What you have to do =>
Quote the listing below word for word, stopping after the line that contains "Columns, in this".

Dataset excerpt =>
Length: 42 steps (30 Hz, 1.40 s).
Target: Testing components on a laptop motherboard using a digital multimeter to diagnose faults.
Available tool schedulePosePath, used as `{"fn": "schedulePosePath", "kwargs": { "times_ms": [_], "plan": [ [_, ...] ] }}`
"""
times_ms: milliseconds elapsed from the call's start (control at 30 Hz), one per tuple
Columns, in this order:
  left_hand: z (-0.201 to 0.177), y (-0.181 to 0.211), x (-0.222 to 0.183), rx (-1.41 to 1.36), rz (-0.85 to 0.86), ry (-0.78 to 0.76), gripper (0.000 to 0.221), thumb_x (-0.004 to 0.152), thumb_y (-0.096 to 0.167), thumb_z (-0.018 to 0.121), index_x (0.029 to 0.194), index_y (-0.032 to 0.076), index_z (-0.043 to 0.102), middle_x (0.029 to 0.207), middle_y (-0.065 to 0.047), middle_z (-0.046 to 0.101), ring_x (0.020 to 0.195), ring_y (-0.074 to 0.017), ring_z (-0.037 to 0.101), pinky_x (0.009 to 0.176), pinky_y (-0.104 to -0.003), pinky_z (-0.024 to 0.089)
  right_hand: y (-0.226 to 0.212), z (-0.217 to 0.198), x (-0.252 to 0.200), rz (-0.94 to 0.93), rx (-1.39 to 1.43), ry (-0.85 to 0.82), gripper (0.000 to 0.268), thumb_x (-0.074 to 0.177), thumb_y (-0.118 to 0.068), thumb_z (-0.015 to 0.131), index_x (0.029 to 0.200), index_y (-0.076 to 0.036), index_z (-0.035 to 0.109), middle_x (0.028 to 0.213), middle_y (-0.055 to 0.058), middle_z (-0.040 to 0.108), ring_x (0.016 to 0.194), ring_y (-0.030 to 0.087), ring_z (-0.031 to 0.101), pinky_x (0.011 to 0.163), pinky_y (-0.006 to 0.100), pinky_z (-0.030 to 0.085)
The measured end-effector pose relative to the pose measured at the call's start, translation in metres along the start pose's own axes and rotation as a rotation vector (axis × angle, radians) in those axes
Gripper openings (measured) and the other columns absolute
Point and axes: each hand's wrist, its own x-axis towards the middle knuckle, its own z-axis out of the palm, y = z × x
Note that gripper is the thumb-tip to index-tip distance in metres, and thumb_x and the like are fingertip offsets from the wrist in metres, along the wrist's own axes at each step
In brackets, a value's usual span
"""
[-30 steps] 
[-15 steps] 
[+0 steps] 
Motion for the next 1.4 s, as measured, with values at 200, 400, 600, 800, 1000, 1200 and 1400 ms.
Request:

Response for this exercise =>
Length: 42 steps (30 Hz, 1.40 s).
Target: Testing components on a laptop motherboard using a digital multimeter to diagnose faults.
Available tool schedulePosePath, used as `{"fn": "schedulePosePath", "kwargs": { "times_ms": [_], "plan": [ [_, ...] ] }}`
"""
times_ms: milliseconds elapsed from the call's start (control at 30 Hz), one per tuple
Columns, in this order:

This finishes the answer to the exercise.